L’ESEMPIO DI EBOLA. La stessa senatrice fa nel suo articolo alcuni esempi efficaci. Uno fra tutti, quello di Ebola: «Durante l’epidemia di Ebola del 2014 – ricorda la Cattaneo – il nostro Paese scoprì, con orgoglio, che a produrre uno dei due vaccini approvati era stata una piccola biotech italiana, la Okairos fondata da Riccardo Cortese con sede all’Irbm di Pomezia e al Ceinge di Napoli. Furono utilizzati roditori nella fase iniziale e primati. Che vennero vaccinati e poi inoculati con l’Ebola: sopravvissero tutti. Un successo per la ricerca biomedica, per gli animali e soprattutto per i malati».

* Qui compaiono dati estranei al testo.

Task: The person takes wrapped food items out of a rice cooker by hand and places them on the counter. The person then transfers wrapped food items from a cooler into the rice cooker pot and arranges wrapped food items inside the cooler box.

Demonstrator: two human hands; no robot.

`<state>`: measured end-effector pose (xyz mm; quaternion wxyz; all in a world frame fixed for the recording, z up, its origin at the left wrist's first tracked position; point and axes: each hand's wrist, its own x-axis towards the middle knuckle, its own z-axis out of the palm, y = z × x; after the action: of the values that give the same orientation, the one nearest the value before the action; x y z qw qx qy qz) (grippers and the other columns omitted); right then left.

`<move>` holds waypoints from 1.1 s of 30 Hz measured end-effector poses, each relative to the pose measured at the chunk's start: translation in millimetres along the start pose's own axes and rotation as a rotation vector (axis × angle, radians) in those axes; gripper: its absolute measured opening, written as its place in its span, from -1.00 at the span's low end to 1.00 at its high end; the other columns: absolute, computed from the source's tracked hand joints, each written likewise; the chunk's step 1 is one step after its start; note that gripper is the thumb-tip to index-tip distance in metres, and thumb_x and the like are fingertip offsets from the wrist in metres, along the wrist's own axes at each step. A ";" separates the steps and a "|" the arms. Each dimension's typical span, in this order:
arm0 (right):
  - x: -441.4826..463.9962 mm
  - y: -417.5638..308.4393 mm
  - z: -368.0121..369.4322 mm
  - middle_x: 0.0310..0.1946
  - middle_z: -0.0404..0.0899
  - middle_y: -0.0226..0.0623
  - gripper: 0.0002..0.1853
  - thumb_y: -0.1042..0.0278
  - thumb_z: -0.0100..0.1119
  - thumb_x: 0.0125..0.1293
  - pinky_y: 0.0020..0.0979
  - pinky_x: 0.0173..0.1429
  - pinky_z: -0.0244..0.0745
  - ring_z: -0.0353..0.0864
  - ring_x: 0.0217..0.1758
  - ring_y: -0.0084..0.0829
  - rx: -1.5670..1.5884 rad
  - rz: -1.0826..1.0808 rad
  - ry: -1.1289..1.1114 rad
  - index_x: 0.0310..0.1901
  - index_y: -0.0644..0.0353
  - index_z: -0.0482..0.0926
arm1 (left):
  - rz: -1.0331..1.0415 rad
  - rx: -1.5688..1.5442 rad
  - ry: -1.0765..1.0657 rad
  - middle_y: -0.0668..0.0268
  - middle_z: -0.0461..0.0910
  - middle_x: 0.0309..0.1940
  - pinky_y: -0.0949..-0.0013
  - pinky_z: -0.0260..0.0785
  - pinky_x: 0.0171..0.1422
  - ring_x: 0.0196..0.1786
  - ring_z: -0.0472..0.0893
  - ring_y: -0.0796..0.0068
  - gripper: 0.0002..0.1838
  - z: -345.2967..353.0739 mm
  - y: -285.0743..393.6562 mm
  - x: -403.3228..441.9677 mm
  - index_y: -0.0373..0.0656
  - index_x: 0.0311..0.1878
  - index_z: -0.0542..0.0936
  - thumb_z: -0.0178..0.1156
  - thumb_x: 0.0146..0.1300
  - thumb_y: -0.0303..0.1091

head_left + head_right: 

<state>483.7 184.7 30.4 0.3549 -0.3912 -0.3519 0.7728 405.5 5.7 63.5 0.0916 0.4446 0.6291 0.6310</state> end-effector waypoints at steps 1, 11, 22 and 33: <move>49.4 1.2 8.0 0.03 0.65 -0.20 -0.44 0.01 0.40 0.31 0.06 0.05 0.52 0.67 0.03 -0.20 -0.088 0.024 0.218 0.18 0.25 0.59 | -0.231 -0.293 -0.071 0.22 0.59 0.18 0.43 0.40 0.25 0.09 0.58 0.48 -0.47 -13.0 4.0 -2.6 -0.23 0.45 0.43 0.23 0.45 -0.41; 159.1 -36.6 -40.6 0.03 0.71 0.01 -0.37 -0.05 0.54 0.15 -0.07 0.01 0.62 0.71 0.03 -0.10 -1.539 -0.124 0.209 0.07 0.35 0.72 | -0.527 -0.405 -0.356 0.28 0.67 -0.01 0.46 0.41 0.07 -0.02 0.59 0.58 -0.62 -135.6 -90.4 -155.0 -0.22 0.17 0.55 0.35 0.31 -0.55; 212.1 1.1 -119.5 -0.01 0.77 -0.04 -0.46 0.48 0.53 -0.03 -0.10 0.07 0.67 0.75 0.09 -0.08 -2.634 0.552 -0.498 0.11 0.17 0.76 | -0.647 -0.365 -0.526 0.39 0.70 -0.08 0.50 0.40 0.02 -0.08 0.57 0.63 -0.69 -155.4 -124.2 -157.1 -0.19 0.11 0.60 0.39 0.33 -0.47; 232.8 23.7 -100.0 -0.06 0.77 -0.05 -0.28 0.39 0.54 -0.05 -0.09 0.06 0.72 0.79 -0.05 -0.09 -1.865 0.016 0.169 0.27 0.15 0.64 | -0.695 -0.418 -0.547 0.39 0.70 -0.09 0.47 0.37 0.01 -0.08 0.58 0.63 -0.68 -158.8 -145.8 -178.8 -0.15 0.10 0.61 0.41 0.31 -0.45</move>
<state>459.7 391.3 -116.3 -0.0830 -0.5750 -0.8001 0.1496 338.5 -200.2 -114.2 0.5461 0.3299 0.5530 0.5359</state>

L’EVOLUZIONE. Secondo la ricercatrice, infatti, del progresso della medicina sono primari beneficiari anche gli stessi animali. «Nel parlare di sperimentazione animale in Italia, si è ancora legati a un immaginario novecentesco, quando conoscenze imprecise rendevano necessari più animali» e metodi a volte cruenti. Ma «oggi è diverso», spiega la Cattaneo. «Il rapporto tra ricercatori e animali di laboratorio è cambiato profondamente grazie ai progressi della ricerca biomedica, sempre più precisa, personalizzata e affidabile. La genomica permette di conoscere le predisposizioni del singolo ad una malattia; di usare una quantità di farmaco calibrata sul paziente o anticorpi monoclonali per colpire una forma specifica di tumore. E con calcoli statistici permette di predire il numero esatto di animali necessari nei test».

QUALI ALTERNATIVE? Gli scienziati, insiste la senatrice, sono i primi a vigilare – perfino, a volte, per motivi “affettivi” – affinché le loro cavie non subiscano inutili sofferenze (e «grazie alla scienza abbiamo imparato a calibrare numeri, dosi e funzioni, evitando ogni sofferenza all’animale»). Ma sanno benissimo di non poterne fare a meno. Spiega la Cattaneo: «I pochi metodi “alternativi”, più correttamente ”complementari”, sono usati se razionalmente utili e scientificamente validi, e non c’è bisogno di raccomandane l’uso. È implicito. Ma per il 99,9% degli esperimenti non esistono alternative (abbiamo presente la complessità del corpo umano?)».

COERENZA, PREGO. E qui sta il punto. Osserva la professoressa: «Se oggi curiamo malattie infettive mortali, attenuiamo dolori lancinanti, stabilizziamo l’umore, salviamo i nostri figli e portiamo a remissione alcune forme di cancro, lo dobbiamo al lavoro svolto anche sugli animali». Nei confronti dei quali, aggiunge, «la scienza procede in questa direzione di continua tensione etica e responsabilità». Ebbene, incalza la Cattaneo, adesso «tocca agli animalisti» (e ai politici che sposano la loro battaglia) dimostrare etica, responsabilità e coerenza. Rinuncino pure alle terapie e ai farmaci ottenuti grazie alla sperimentazione animale. E soprattutto «siano “precisi” nello spiegare praticamente ai malati a quale destino li si consegna e lo siano anche nelle parole, evitando di manipolare la realtà» parlando appunto di fantomatici metodi “alternativi” o «inventandosi la pratica (inesistente) della “vivisezione”».